LogicalStageInitPlan dataclass

Startup plan for one logical stage.

configured_stage_id instance-attribute

configured_stage_id: int

replicas instance-attribute

replicas: list[ReplicaInitPlan]

stage_idx instance-attribute

stage_idx: int

ReplicaInitPlan dataclass

One concrete replica startup unit within a logical stage.

executor_class class-attribute instance-attribute

executor_class: type | None = None

launch_mode instance-attribute

launch_mode: str

metadata instance-attribute

metadata: Any

num_replicas instance-attribute

num_replicas: int

omni_kv_connector instance-attribute

omni_kv_connector: tuple[
    dict[str, Any] | None, str | None, str | None
]

replica_id instance-attribute

replica_id: int

stage_cfg instance-attribute

stage_cfg: Any

stage_connector_spec instance-attribute

stage_connector_spec: dict[str, Any]

stage_vllm_config class-attribute instance-attribute

stage_vllm_config: Any | None = None

StageMetadata dataclass

Lightweight stage attributes extracted from stage_config.
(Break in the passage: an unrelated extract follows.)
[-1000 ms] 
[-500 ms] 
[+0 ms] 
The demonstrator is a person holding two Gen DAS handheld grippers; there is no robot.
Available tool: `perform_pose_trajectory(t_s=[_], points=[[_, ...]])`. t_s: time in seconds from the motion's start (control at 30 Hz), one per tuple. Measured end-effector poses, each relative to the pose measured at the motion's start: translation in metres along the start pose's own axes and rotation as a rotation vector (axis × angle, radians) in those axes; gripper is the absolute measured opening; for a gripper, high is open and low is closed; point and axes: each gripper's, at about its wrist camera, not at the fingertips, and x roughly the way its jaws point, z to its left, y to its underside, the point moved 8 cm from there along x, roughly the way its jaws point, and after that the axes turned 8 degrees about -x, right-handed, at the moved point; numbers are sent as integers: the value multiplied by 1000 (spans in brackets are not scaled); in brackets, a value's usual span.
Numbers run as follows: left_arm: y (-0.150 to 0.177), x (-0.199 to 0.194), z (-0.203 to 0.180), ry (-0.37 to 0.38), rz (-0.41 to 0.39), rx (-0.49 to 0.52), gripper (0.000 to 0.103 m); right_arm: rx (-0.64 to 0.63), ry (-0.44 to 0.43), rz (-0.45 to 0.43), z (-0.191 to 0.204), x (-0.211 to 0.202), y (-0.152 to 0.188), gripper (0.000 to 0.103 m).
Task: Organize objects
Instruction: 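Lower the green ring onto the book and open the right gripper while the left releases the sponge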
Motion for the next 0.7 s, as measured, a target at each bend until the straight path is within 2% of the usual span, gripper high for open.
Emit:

cfg_kv_collect_func class-attribute instance-attribute

cfg_kv_collect_func: Callable | None = None

custom_process_input_func instance-attribute

custom_process_input_func: Callable | None

default_sampling_params instance-attribute

default_sampling_params: OmniSamplingParams

engine_input_source instance-attribute

engine_input_source: list[int]

engine_output_type instance-attribute

engine_output_type: str | None

final_output instance-attribute

final_output: bool

final_output_type instance-attribute

final_output_type: str | None

is_comprehension instance-attribute

is_comprehension: bool

model_stage instance-attribute

model_stage: str | None

prompt_expand_func class-attribute instance-attribute

prompt_expand_func: Callable | None = None

replica_id class-attribute instance-attribute

replica_id: int = 0

requires_multimodal_data instance-attribute

requires_multimodal_data: bool

runtime_cfg instance-attribute

runtime_cfg: Any

stage_id instance-attribute

stage_id: int

stage_type instance-attribute

stage_type: Literal['llm', 'diffusion']

StageRemoteFactoryContext dataclass

Per-stage context cached by AsyncOmniEngine for dynamic replica attach.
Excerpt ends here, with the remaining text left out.